Provided data:
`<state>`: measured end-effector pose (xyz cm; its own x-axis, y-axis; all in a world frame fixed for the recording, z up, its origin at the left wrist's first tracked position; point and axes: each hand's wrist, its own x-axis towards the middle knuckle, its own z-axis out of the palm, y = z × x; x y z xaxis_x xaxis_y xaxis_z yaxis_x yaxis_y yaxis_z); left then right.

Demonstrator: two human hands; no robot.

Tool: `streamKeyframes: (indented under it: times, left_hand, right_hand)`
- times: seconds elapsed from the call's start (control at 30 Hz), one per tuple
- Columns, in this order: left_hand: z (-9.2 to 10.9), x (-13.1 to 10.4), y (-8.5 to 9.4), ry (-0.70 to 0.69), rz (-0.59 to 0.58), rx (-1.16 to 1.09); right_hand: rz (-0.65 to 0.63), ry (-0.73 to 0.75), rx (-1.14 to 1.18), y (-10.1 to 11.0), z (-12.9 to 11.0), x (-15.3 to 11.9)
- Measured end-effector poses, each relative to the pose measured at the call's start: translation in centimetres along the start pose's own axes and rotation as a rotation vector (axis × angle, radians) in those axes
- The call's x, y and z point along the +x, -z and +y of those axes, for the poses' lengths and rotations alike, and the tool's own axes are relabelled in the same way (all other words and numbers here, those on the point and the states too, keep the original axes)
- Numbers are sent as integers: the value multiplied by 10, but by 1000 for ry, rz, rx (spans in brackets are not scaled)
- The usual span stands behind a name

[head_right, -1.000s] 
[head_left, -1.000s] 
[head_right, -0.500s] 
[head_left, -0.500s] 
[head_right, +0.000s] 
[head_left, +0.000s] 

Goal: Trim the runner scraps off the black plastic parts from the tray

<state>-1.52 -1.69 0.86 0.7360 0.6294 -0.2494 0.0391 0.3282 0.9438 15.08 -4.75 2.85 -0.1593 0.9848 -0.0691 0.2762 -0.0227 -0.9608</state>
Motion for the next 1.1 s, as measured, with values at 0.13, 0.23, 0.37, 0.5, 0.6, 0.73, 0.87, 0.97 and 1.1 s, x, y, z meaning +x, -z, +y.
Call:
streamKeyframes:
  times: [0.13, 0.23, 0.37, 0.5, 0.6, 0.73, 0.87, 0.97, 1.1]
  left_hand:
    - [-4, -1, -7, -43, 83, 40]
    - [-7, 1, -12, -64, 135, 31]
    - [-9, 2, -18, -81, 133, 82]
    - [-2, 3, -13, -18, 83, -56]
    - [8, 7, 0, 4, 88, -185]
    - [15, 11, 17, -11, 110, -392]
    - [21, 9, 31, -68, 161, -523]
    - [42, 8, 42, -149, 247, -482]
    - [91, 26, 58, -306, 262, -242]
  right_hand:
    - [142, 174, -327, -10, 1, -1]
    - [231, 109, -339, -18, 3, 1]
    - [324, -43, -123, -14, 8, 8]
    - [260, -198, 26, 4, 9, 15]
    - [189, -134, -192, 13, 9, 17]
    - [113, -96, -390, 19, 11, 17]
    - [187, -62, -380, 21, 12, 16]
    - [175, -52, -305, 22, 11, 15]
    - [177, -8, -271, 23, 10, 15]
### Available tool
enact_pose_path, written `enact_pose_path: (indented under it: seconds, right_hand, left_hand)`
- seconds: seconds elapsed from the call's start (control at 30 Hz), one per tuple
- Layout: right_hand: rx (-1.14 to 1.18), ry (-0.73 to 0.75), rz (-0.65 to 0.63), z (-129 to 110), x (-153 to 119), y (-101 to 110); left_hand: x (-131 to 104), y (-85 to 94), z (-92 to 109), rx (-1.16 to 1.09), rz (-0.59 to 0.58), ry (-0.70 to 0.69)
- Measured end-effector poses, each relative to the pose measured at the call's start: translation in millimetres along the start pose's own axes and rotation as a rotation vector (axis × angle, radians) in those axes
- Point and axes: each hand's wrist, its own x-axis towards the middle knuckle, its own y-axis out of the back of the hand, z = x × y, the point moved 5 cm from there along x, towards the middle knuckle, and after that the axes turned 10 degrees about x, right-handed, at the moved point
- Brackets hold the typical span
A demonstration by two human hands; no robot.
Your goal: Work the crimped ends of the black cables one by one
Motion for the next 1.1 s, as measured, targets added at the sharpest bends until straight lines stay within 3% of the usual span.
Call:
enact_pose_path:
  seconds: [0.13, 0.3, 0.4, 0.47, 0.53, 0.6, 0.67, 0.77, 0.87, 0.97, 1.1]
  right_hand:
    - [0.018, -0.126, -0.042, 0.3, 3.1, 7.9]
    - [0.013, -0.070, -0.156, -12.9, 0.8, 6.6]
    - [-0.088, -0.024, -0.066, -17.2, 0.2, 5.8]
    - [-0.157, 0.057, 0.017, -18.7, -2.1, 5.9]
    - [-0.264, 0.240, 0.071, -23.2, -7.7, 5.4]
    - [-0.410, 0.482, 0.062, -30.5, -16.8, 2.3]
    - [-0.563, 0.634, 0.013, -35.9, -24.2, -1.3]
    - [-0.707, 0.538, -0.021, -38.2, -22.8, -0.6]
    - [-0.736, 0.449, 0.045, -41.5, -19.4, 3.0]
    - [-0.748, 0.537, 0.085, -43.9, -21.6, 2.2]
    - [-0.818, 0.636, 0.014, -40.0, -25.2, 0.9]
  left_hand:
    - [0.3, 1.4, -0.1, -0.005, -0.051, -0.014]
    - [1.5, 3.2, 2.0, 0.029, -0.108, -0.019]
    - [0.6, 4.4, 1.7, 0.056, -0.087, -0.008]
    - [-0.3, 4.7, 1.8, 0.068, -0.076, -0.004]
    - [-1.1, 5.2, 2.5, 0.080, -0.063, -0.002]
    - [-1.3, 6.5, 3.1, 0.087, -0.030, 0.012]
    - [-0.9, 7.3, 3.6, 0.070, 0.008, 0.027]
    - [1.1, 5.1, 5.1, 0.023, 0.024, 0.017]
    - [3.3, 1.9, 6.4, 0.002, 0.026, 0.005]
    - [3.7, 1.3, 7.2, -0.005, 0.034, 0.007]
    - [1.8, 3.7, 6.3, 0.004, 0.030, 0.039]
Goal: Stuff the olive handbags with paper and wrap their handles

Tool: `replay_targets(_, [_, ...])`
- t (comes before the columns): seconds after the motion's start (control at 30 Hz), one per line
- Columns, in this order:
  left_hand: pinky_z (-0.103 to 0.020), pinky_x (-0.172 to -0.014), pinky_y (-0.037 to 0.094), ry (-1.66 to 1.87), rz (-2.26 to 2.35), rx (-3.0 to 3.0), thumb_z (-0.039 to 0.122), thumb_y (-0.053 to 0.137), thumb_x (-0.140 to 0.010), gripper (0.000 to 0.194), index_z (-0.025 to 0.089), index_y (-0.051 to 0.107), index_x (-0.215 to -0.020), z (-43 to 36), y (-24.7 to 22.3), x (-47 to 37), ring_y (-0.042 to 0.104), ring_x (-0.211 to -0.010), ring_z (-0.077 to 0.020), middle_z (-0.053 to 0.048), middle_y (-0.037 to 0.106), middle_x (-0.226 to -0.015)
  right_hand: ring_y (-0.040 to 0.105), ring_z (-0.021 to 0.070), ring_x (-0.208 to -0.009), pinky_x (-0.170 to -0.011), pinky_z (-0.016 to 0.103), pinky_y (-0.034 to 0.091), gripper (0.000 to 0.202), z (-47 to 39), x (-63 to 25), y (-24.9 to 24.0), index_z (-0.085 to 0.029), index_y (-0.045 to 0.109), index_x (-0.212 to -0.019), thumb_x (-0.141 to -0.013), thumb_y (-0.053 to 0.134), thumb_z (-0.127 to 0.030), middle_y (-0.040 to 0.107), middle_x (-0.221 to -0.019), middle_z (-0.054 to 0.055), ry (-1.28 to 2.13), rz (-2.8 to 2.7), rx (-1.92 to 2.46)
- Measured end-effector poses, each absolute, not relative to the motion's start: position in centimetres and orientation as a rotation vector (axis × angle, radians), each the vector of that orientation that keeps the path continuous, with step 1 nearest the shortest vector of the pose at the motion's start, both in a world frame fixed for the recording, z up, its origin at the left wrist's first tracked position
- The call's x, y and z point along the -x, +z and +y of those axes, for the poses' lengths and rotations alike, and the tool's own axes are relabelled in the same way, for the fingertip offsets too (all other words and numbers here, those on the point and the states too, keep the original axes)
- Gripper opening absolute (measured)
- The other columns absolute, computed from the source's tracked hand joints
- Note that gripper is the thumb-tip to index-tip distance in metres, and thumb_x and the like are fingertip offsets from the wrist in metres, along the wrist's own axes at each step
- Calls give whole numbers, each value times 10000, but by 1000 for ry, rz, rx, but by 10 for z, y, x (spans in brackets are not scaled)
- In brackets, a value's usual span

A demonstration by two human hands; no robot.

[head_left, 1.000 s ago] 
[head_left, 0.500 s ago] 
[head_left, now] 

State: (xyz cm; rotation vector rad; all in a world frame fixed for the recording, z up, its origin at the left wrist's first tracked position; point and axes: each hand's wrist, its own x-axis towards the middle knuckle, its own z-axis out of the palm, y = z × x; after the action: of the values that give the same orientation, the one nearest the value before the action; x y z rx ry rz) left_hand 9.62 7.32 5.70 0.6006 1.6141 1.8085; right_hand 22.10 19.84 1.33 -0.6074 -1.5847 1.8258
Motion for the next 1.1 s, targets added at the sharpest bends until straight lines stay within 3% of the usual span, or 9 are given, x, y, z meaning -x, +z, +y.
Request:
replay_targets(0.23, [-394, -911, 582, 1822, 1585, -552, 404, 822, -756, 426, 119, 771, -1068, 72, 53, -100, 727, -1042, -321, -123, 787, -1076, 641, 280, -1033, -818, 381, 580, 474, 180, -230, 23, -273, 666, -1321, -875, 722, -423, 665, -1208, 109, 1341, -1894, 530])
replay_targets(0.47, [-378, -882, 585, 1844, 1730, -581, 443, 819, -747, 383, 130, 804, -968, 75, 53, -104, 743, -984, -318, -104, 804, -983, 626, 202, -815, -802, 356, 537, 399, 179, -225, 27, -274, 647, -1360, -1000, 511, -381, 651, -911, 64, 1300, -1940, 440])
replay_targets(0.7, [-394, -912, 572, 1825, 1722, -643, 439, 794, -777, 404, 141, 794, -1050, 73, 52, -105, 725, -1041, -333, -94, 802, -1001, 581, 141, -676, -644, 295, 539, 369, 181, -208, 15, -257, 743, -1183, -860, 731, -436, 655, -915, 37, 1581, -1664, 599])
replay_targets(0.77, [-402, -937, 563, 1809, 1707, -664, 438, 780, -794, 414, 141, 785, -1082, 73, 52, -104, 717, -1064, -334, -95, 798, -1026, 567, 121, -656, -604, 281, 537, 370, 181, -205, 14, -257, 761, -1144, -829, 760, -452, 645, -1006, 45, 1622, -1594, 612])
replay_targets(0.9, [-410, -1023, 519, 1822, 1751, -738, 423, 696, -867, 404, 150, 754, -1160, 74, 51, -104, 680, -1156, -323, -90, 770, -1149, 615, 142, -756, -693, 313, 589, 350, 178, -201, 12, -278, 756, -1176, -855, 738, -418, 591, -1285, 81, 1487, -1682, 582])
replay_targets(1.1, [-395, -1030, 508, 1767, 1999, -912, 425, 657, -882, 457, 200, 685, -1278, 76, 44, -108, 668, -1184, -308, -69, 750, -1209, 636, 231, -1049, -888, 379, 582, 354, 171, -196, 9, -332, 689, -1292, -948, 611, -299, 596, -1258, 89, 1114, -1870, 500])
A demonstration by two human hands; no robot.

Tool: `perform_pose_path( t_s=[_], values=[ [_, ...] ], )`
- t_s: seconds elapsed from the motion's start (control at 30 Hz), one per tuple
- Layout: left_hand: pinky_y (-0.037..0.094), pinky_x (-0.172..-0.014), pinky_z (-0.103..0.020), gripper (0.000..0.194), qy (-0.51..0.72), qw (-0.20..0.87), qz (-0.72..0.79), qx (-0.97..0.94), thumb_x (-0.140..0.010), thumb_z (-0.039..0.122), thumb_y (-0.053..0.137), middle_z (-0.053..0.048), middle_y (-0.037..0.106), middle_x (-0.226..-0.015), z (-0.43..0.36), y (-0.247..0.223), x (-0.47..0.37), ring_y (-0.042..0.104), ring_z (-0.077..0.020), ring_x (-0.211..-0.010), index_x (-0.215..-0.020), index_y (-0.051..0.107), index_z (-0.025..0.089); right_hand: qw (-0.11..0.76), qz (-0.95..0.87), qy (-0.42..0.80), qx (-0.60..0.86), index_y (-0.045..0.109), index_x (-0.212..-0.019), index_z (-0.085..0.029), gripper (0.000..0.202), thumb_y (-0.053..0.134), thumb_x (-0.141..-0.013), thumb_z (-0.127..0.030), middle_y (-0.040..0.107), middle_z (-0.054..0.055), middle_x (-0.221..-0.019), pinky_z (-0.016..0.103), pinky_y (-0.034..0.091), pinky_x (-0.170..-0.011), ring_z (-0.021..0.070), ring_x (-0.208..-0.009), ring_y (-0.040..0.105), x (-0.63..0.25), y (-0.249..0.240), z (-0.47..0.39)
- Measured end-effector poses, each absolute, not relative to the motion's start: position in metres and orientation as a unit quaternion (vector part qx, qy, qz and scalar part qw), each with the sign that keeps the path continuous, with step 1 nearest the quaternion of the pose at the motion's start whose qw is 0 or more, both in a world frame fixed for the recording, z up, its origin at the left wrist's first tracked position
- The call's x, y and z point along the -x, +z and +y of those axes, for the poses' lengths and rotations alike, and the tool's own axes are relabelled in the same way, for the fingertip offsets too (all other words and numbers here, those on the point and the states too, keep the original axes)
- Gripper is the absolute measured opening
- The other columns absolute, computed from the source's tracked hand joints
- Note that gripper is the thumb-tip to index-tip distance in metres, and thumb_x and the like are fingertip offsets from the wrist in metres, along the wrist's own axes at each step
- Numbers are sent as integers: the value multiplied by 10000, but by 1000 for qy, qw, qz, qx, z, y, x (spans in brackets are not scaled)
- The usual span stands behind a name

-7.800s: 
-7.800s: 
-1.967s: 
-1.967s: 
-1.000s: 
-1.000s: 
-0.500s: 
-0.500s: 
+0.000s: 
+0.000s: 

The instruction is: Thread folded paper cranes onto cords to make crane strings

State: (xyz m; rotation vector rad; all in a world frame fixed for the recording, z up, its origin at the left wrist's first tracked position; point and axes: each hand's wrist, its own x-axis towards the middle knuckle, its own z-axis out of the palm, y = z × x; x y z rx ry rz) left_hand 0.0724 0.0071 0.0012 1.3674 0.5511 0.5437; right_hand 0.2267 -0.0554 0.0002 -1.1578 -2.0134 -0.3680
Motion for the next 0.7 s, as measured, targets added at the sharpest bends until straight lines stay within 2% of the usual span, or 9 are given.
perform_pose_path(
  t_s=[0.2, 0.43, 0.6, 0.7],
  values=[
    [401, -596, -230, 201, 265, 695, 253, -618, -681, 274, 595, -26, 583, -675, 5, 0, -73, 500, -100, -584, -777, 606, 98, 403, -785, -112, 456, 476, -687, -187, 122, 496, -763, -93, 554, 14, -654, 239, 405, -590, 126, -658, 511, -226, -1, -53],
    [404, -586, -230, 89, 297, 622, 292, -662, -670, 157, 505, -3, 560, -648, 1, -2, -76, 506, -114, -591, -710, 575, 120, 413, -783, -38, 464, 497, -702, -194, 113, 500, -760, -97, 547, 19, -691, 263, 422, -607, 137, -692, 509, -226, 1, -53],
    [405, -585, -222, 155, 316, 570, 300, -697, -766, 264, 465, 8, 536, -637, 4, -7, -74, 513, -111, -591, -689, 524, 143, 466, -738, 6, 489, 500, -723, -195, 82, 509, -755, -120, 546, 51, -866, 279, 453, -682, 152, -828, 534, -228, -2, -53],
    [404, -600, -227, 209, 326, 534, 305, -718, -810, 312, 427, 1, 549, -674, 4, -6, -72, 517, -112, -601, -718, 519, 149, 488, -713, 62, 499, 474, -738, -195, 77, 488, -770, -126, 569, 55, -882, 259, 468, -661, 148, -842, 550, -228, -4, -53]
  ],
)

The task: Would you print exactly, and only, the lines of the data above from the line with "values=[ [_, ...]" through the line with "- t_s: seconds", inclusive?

Answer for the task:
Tool: `perform_pose_path( t_s=[_], values=[ [_, ...] ], )`
- t_s: seconds elapsed from the motion's start (control at 30 Hz), one per tuple

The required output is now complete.